PROMPT: Copy out exactly the stretch of the listing below that begins at the line containing "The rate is" and ends at the line containing "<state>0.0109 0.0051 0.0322", and copy nothing outside it.
::: AVAILABLE DATA :::
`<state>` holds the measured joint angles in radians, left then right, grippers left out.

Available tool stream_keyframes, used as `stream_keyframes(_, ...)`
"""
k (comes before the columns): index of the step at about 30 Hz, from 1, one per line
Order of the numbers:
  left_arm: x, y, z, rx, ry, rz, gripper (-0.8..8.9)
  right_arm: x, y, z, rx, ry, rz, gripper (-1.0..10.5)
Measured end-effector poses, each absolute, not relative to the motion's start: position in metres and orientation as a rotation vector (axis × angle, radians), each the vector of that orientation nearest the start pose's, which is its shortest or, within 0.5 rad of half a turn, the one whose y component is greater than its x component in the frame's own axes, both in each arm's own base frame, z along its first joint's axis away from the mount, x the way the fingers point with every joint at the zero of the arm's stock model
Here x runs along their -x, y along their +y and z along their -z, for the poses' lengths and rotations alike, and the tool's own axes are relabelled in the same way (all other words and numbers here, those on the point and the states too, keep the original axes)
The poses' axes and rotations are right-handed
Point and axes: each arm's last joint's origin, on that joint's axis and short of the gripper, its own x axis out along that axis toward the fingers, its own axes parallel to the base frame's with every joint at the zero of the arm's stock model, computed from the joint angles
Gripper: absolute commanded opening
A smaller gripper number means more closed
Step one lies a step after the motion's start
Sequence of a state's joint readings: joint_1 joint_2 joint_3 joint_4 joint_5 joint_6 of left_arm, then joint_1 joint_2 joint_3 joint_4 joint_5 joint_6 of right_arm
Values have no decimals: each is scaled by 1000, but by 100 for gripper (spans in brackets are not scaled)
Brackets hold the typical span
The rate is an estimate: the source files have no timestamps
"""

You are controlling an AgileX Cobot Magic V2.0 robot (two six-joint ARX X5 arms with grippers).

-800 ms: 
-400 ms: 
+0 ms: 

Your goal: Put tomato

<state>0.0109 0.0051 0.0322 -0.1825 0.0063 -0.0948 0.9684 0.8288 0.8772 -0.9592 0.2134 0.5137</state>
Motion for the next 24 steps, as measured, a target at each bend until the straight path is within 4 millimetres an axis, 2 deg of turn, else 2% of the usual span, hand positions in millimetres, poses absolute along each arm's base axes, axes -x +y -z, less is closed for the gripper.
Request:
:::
TASK OUTPUT:
The rate is an estimate: the source files have no timestamps
"""

You are controlling an AgileX Cobot Magic V2.0 robot (two six-joint ARX X5 arms with grippers).

-800 ms: 
-400 ms: 
+0 ms: 

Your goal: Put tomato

<state>0.0109 0.0051 0.0322 -0.1825 0.0063 -0.0948 0.9684 0.8288 0.8772 -0.9592 0.2134 0.5137</state>

This output has been given in full.